‘Hamilton’s America’ Team on Keeping the Focus on Hamilton
Long before Hamilton was a cultural phenomenon, filmmaker Alex Horwitz started documenting the process of Lin-Manuel Miranda creating the smash musical.
By the time PBS committed to running the documentary, Hamilton’s America, “we had a bunch of footage and we kept getting more footage and growing and growing,” Horwitz said during the TCA panel.
But that presented its own problem: Horwitz had an enormous amount of footage. “How did I know what was most important? The A-story to me is the same A-story as the musical: Hamilton,” he said. “You cannot write a more cinematic and compelling story. Everything is in service to that. The film is about Lin and his incredible company’s lens to that A-story.”

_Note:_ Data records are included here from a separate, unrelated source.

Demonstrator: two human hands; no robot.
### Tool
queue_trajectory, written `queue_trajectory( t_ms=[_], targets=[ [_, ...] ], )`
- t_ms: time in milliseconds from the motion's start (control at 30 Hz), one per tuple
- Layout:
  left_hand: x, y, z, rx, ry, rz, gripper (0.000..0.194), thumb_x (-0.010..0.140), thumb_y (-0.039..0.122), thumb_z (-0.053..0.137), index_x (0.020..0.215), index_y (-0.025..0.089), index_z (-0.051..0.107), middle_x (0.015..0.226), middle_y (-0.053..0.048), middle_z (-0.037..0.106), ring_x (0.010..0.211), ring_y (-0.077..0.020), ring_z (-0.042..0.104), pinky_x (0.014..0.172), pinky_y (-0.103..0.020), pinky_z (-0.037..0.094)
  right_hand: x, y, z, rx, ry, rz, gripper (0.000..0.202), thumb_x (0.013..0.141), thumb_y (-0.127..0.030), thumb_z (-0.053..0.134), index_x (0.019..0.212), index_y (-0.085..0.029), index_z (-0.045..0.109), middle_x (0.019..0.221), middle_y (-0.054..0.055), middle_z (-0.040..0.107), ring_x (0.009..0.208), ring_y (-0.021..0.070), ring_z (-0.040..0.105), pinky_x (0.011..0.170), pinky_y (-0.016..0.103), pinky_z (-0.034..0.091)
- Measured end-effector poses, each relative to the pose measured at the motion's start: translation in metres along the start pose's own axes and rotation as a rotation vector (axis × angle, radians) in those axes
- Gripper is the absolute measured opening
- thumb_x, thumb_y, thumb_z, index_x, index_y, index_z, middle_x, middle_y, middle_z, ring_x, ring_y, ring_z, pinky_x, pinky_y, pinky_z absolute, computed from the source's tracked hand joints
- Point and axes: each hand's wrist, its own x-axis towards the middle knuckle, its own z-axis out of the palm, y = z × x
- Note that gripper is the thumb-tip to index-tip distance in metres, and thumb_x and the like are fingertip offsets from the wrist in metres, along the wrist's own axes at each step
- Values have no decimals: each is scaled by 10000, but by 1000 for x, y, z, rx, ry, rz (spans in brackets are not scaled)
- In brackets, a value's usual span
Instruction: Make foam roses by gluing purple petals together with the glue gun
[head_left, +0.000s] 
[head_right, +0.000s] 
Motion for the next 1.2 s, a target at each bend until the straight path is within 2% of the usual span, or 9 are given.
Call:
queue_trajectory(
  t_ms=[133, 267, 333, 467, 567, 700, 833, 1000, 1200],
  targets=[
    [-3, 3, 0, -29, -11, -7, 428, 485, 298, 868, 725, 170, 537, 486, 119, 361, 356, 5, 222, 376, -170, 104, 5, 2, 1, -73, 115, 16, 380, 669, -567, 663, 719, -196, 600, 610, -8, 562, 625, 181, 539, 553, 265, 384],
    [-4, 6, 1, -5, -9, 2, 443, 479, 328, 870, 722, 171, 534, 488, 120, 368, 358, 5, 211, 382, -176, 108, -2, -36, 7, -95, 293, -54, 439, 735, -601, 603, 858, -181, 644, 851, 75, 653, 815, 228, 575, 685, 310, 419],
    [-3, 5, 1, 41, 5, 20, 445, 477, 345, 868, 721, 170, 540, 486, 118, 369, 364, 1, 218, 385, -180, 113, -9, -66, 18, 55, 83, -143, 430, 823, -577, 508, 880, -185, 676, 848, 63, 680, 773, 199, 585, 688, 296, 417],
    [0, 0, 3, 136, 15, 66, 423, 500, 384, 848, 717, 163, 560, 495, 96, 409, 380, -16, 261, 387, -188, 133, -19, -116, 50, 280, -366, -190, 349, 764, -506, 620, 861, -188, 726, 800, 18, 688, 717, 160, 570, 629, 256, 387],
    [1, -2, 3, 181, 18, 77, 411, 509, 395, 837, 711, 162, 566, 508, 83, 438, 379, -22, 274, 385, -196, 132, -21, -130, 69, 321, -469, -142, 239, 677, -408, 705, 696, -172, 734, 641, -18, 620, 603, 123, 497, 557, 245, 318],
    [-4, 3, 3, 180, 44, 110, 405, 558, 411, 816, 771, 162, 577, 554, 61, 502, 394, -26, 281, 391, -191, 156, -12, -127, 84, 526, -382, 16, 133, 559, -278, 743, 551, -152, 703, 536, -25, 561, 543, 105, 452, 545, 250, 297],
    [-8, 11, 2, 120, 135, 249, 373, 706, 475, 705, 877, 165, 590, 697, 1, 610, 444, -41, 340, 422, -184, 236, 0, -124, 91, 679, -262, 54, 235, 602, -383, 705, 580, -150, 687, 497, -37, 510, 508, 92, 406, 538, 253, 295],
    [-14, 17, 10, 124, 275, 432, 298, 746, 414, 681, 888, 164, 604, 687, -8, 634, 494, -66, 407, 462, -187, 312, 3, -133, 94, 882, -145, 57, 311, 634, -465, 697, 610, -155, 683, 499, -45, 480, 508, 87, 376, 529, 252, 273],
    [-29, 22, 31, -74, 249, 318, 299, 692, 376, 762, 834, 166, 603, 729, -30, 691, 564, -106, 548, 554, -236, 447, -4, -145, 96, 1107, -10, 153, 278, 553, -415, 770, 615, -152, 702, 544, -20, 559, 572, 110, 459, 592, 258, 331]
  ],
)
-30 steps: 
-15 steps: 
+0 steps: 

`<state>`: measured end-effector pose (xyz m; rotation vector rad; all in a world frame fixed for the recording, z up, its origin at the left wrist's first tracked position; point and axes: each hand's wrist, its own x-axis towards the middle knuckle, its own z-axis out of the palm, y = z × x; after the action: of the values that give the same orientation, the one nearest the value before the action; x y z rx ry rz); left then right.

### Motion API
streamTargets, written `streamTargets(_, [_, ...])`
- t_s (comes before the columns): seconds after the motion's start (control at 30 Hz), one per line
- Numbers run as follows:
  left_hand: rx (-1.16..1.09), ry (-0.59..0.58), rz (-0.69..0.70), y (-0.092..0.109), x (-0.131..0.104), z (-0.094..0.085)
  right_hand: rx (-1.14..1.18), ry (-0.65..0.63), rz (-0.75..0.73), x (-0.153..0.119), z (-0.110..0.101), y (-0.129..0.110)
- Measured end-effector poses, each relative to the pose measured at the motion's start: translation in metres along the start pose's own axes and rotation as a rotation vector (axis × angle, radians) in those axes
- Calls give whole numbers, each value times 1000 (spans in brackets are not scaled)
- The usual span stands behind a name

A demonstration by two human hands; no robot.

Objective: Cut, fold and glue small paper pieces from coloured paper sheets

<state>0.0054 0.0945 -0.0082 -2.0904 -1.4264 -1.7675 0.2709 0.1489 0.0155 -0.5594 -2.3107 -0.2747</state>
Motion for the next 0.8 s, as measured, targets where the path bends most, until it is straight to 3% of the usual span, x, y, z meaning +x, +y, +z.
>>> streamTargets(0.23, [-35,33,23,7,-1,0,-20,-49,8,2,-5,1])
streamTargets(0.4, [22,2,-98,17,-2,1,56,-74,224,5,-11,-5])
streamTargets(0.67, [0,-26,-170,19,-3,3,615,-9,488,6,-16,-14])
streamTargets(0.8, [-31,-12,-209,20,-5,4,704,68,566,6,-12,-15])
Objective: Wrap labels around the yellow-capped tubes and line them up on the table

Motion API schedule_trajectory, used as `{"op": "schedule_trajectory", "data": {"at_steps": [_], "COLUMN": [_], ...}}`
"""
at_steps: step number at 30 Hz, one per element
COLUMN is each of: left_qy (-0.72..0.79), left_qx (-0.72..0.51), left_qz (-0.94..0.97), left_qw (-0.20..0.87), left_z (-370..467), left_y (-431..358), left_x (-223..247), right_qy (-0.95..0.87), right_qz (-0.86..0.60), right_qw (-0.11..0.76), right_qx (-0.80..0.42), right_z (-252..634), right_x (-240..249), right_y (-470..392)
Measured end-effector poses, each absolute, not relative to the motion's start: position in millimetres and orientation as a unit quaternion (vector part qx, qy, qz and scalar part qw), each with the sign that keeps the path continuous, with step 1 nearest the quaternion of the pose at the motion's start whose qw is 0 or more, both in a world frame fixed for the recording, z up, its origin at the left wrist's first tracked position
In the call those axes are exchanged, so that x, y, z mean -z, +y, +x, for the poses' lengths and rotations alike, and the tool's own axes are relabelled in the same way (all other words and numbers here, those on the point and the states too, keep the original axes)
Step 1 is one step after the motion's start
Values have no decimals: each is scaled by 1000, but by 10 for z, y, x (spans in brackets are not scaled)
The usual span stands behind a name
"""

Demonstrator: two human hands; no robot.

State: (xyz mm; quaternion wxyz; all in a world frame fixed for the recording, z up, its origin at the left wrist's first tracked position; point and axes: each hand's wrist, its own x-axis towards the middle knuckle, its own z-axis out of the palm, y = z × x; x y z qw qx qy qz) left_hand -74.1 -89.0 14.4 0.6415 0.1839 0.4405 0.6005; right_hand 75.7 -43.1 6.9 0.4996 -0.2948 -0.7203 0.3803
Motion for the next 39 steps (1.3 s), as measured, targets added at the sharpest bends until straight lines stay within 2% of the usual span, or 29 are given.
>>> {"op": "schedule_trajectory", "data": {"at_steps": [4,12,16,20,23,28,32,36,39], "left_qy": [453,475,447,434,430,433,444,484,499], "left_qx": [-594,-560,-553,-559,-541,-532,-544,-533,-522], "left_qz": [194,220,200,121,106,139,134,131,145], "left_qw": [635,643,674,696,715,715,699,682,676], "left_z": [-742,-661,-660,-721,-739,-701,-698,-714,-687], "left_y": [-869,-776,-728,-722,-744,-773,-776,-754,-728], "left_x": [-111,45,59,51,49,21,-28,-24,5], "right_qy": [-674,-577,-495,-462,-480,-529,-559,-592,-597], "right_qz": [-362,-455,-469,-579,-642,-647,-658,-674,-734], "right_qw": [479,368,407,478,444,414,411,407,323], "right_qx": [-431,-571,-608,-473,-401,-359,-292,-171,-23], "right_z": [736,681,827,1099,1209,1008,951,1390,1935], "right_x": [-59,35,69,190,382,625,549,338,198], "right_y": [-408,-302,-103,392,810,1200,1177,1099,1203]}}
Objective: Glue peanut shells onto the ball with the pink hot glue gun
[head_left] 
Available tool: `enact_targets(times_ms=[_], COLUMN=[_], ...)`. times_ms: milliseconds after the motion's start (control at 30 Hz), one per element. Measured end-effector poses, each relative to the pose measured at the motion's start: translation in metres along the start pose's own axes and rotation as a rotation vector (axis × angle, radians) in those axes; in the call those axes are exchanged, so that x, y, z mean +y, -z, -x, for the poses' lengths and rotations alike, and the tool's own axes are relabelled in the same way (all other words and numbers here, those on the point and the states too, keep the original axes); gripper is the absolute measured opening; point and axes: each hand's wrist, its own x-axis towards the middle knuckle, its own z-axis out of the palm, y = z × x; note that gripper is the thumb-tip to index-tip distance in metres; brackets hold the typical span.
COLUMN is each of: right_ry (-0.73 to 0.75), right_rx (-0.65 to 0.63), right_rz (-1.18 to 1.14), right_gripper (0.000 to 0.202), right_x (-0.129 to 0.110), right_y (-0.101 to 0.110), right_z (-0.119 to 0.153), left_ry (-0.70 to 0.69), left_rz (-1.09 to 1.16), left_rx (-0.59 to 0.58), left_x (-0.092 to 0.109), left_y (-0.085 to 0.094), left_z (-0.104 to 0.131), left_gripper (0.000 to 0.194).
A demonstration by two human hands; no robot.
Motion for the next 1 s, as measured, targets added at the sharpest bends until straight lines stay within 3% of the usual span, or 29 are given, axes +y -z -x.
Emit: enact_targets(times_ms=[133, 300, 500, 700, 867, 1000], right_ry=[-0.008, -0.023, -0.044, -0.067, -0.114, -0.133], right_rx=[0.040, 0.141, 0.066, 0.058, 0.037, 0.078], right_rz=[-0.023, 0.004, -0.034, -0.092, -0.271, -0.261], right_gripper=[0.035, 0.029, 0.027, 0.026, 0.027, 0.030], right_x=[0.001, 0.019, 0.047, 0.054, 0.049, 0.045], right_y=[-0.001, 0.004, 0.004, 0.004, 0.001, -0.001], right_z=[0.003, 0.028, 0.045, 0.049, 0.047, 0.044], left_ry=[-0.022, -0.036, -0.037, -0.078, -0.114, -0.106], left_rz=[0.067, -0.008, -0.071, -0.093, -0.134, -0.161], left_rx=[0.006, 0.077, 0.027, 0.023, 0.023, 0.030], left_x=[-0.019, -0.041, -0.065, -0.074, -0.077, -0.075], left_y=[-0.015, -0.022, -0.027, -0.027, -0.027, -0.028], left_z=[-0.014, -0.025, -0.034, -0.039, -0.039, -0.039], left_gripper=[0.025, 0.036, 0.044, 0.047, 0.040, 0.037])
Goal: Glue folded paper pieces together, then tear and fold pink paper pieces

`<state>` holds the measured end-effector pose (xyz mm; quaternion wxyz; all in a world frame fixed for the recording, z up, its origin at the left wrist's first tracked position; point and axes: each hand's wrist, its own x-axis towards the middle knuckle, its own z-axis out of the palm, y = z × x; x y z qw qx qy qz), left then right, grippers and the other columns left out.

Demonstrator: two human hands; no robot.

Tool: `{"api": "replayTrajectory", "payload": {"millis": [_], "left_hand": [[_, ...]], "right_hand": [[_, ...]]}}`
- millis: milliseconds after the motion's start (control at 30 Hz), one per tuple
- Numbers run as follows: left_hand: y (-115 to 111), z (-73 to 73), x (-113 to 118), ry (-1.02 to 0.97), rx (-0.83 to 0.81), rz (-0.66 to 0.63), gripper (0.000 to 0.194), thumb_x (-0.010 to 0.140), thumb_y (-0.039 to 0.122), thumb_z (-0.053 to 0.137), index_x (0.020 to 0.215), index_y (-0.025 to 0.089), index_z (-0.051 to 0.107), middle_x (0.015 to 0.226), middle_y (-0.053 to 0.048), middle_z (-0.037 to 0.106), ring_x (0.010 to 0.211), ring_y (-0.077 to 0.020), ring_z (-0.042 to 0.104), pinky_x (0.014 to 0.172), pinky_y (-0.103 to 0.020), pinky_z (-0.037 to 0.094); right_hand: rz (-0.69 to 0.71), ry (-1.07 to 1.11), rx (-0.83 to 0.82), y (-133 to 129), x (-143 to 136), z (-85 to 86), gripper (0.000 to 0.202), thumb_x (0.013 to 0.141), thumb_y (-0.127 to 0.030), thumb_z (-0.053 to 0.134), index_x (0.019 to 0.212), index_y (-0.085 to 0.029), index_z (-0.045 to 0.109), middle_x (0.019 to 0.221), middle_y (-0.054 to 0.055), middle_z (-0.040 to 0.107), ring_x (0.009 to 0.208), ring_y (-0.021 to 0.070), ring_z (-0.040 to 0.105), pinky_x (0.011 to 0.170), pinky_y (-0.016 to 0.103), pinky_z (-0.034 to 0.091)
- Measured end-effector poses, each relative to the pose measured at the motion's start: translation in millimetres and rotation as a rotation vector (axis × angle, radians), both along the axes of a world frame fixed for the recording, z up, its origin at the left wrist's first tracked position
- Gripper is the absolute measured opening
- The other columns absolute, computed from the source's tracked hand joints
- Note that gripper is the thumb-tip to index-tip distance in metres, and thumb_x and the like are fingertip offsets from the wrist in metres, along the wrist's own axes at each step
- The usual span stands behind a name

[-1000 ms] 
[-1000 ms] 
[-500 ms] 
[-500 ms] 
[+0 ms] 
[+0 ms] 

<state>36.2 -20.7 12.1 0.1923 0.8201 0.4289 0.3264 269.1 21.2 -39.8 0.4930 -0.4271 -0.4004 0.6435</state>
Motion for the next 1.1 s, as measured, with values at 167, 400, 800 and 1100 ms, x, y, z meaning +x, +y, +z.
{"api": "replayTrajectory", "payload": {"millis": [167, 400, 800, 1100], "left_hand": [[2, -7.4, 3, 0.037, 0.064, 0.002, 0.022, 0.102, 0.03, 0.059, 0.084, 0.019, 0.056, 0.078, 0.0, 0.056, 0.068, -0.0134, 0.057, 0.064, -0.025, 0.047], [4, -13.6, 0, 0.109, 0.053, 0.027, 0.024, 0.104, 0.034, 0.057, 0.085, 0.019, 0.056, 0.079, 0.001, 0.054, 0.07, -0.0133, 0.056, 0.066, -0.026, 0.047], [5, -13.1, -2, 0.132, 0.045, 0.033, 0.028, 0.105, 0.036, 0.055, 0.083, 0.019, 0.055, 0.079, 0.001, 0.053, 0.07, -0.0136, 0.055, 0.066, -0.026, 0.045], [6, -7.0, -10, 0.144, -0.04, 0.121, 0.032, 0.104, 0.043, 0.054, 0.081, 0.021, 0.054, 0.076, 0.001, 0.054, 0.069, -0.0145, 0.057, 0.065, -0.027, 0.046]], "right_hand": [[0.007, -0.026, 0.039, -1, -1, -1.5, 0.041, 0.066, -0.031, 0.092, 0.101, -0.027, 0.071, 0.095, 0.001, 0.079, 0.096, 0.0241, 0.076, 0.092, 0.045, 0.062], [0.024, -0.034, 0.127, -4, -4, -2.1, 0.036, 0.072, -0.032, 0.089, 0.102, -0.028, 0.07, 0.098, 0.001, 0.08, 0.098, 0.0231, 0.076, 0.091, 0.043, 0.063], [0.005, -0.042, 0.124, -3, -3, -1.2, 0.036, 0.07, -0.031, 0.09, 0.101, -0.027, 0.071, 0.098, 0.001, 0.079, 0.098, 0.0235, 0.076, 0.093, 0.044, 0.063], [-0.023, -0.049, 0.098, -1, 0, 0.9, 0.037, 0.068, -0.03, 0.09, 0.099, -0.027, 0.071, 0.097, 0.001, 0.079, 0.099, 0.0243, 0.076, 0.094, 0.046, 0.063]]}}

However, as the journey progressed—and Hamilton became the hardest ticket to get on Broadway—the struggle became keeping the focus on the show itself. “We tried as hard as we could not to get distracted by the noise,” Horwitz allowed. “In the theater, they just focused on the work…The zeitgeist, the incredible phenomenon that became Hamilton, we touch on it in the movie, to be sure, how could we not? But it’s almost incidental. We take it for granted you know that. We focus on the issues that made Lin want to write a show that are still relevant today. And if we keep doing that, hopefully we’ll have something that is timeless.”
As for original cast member Daveed Diggs (Lafayette/Thomas Jefferson), he allowed the cast was “like a Beatle for a block” on the street where the Hamilton theater was. But the true impact of how far the cast had come only hit Diggs “the second time we met the President.”
Miranda wasn’t at the panel (he was traveling), but in a pre-taped message, he shared his support for the documentary as well: “The film is very special to me.”
Hamilton‘s America, Friday, October 21, PBS.